In a darkened bedroom, lit only by the amber glow from an old floor model radio, two young brothers aged 6 and 12 lay in their beds, listening to the country music broadcasts from the Grand Ol’ Opry, and practiced their harmonies. Two years later, the youngest one was playing the definitive 8-year-old’s version of “Desolation Row” on his ukulele. He soon abandoned that instrument to teach himself the flute, violin and guitar.
Within ten years, and barely out of high school, Garnet Rogers was on the road as a full-time working musician with his older brother Stan. Together they formed what has come to be accepted as one of the most influential acts in North American folk music.
Since then, Garnet Rogers has established himself as ‘One of the major talents of our time”. Hailed by the Boston Globe as a “charismatic performer and singer”, Garnet is a man with a powerful physical presence – close to six and a half feet tall – with a voice to match. With his “smooth, dark baritone” (Washington Post) his incredible range, and thoughtful, dramatic phrasing, Garnet is widely considered by fans and critics alike to be one of the finest singers anywhere. His music, like the man himself, is literate, passionate, highly sensitive, and deeply purposeful. Cinematic in detail, his songs “give expression to the unspoken vocabulary of the heart” (Kitchener Waterloo Record). An optimist at heart, Garnet sings extraordinary songs about people who are not obvious heroes and of the small victories of the everyday. As memorable as his songs, his over-the-top humour and lightning-quick wit moves his audience from tears to laughter and back again.
“Garnet Rogers is capable of awe-inspiring and unpredictable stuff – and that includes more than just music”
Resolutely independent, Garnet Rogers has turned down offers from major labels to do his music his own way.
Archie was born in Glasgow into a large singing family, which yielded three professional singers—Archie and his sisters Ray and Cilla Fisher. His father’s appreciation of many musical styles (opera, vaudeville, traditional ballads) proved to be a heavy influence on Archie’s music while his mother, a native Gaelic speaker from the Outer Hebrides, influenced the lyrical quality of his songwriting.
Archie first became interested in folk music during the Skiffle era of the late 1950’s and such performers as Lonnie Donegan and Johnny Duncan. Later, the recording of the Weavers at Carnegie Hall also had a profound effect on his approach to music and his political outlook. During the TV folk boom of the 1960’s and 70’s he appeared regularly with his younger sister Ray on magazine programs and the BBC Hootenanny series. He was based in Edinburgh at the time in the contemporary company of musicians such as Robin Williamson, Clive Palmer and Mike Heron (who together formed The Incredible String Band) and was an early guitar colleague of Bert Jansch.
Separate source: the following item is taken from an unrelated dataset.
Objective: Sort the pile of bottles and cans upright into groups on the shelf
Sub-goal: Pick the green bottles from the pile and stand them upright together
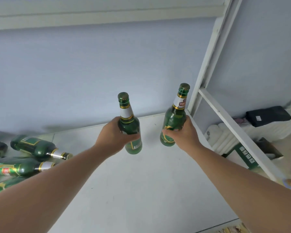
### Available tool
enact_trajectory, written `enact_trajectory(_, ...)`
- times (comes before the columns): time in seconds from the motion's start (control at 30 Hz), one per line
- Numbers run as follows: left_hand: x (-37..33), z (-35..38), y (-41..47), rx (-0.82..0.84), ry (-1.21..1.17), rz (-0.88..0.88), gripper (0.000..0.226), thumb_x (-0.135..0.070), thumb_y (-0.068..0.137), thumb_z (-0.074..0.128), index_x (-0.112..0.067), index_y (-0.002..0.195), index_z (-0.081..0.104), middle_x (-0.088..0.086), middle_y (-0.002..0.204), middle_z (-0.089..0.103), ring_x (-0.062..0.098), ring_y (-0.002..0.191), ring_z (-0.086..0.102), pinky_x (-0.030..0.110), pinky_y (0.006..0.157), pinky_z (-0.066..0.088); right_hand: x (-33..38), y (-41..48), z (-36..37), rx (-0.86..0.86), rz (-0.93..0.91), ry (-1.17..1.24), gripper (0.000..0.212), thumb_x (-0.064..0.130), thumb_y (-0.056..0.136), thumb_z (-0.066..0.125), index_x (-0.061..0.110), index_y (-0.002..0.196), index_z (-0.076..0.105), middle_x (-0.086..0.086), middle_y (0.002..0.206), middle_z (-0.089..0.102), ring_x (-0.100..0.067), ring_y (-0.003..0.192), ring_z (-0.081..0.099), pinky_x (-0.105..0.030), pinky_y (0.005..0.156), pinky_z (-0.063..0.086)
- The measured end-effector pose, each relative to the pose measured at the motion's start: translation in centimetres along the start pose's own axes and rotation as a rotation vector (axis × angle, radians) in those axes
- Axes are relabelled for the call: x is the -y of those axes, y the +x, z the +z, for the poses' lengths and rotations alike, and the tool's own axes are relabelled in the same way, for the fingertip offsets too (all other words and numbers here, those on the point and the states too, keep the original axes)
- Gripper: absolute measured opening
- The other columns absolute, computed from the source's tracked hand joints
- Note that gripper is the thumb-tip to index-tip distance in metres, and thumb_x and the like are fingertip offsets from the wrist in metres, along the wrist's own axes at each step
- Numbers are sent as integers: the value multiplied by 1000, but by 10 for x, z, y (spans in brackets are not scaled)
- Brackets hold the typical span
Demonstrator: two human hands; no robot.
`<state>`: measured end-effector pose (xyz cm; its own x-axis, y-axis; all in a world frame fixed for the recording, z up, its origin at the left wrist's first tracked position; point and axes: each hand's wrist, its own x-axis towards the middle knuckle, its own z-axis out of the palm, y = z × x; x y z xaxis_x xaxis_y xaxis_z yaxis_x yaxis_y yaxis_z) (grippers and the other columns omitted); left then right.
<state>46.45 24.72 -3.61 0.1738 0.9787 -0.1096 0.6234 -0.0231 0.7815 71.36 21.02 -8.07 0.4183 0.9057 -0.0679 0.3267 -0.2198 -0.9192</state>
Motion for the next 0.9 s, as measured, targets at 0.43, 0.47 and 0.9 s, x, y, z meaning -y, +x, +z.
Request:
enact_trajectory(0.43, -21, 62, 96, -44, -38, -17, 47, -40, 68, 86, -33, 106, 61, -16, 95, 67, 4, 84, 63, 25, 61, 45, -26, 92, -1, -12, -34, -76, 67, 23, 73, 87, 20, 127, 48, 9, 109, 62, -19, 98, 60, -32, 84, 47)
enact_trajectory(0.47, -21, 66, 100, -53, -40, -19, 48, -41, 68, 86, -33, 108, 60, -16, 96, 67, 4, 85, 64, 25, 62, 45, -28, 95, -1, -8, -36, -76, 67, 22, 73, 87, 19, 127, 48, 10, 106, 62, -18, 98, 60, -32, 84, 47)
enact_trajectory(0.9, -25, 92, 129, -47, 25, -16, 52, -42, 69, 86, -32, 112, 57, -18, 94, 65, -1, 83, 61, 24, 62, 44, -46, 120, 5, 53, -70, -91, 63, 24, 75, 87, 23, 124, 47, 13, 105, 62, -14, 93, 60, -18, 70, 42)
Archie’s first self-titled album was recorded in 1968 with the fiddle and mandolin of John McKinnon and whistle player John Doonan. During the mid 1970’s he formed a long-term partnership with Dundee musician Allan Barty, which was later grafted on to the revived pairing of Tommy Makem and Liam Clancy. As well as performing as a backing musician and arranger for the Makem and Clancy duo, he also produced a series of albums with them. Meanwhile, Archie got involved in record production with the dynamic Scottish band Silly Wizard. During the 1980’s he turned his attention to freelance radio work and originated several series of documentary programs with his local station Radio Tweed. He then returned to the recording studio during what he describes as one of his most creative songwriting periods. It was around this time that he began a partnership with Canadian songwriter Garnet Rogers. They toured throughout North America together, and Garnet produced two Fisher albums including the highly acclaimed Sunsets I’ve Galloped Into, which was released on Red House Records in 1996.
Following the success of that release, Archie toured throughout North America, playing with John Renbourn and Bert Jansch. In 2008 Red House released Windward Away, a collection of introspective ballads that evoke the wild and rough beauty of the Scottish Border country. While working on this album, Archie discovered a copy of an old recording he made in the late 1970’s while working with Tommy Makem and Liam Clancy. Although several songs on this missing master had been recorded on other Archie Fisher albums, this missing master had never seen the light of day. Because he believed these recordings represented an important period in his music, he felt they were worthy of formal release. Together Windward Away and The Missing Masterrepresent more than 28 years of Archie’s distinguished writing and singing career.
Seven years in the making, A Silent Song finds Archie combining original compositions with his interpretations of classic songs for a wonderful addition to his distinguished catalog.